Thanks for the invite
– Special thanks to Imam Mohammed, to Leila Sulieman who doesn’t take no for an answer
– One little correction – I am a Senior Lecturer of International Studies – work for the Graduate School of International Studies at DU, not the Poli Sci Dept.
– I am honored to be asked to kick off this series of lectures as a lead up to events here in Colorado that will commemorate the `Nakbah’ – the expulsion and ethnic cleansing of Palestinians that accompanied the establishment of the state of Israel in 1948.
– My sense is that this tragedy – and it was a great one – should be approached from two aspects:
o Education as we are now doing
o Political activism: working together to change US policy towards this conflict
– Also want to note – the modern parallel – the second great refugee crisis of the region in the past 60 years: the 6 million – according to UN statistics – Iraqis forced to leave their homes as a result of the current US Occupation, 1.5 million of whom are refugees within Iraq, 4.5 million of whom have fled to Jordan, Syria, Lebanon, Iran, Saudi Arabia. Iraqis forced to leave their homes and find sanctuary abroad. They are not the focus of our talk, but theirs too is a Nakbah, a Nakbah of great proportions whose tragedy will be played out for decades to come – if not longer.

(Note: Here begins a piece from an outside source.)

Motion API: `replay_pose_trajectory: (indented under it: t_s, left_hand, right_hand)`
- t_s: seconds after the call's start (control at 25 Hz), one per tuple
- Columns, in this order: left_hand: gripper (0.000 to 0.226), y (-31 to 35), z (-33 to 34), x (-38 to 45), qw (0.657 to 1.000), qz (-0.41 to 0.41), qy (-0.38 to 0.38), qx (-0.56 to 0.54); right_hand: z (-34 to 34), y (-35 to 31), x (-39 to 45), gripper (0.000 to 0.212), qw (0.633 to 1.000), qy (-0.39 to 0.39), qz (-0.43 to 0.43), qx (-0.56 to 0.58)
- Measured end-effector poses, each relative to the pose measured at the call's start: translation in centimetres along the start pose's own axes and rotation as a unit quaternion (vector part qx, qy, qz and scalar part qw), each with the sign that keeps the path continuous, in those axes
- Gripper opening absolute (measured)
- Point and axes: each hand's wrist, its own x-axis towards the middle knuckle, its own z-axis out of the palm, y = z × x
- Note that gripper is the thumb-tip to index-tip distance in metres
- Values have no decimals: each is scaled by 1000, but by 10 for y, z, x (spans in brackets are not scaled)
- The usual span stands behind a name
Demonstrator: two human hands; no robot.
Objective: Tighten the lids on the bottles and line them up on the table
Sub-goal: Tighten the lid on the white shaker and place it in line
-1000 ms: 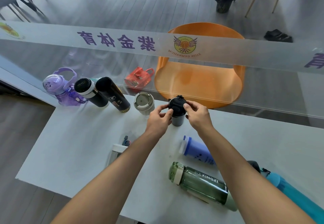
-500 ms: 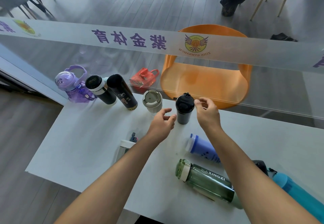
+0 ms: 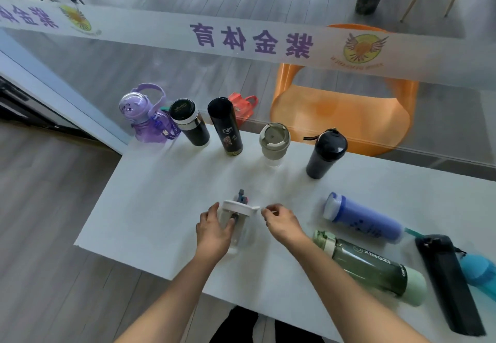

– Have had a lifelong interest in the Middle East. I suppose it comes from my Jewish background, but it was rather greatly intensified by three years in the Peace Corps in Tunisia (66-69) during which time I taught at the University of Tunis and was also on staff.
– Believe that I can say that I have some genuine expertise most especially on the modern history of Tunisia and Algeria
– I have taught 3 Middle East related classes in the past 5 years
o A course on the history of the Israeli-Palestinian Conflict at the Iliff School of Theology
o A course on the political history of 20th Century Iraq, also at Iliff
o A course – with Dr. Aurelia Mane Estrada of the University of Barcelona – at the Graduate School of International Studies – called `Oil and Democracy’ which focused in particular on the history and economy of Algeria, both before and after its 1962 independence
o I am about to become a part of the editorial board of a new periodical on Algerian economic and political developments in association with Dr. Mohammed Alkacem of Metro State.
o About 5 years ago I began publishing something which I called the Colorado Progressive Jewish News. I put out 4 issues a year for four years. To my utter amazement, it was read, people contributed to it which encouraged me to continue. The newsletter has morphed – in this modern age – into a blog on which I write, or try to regularly.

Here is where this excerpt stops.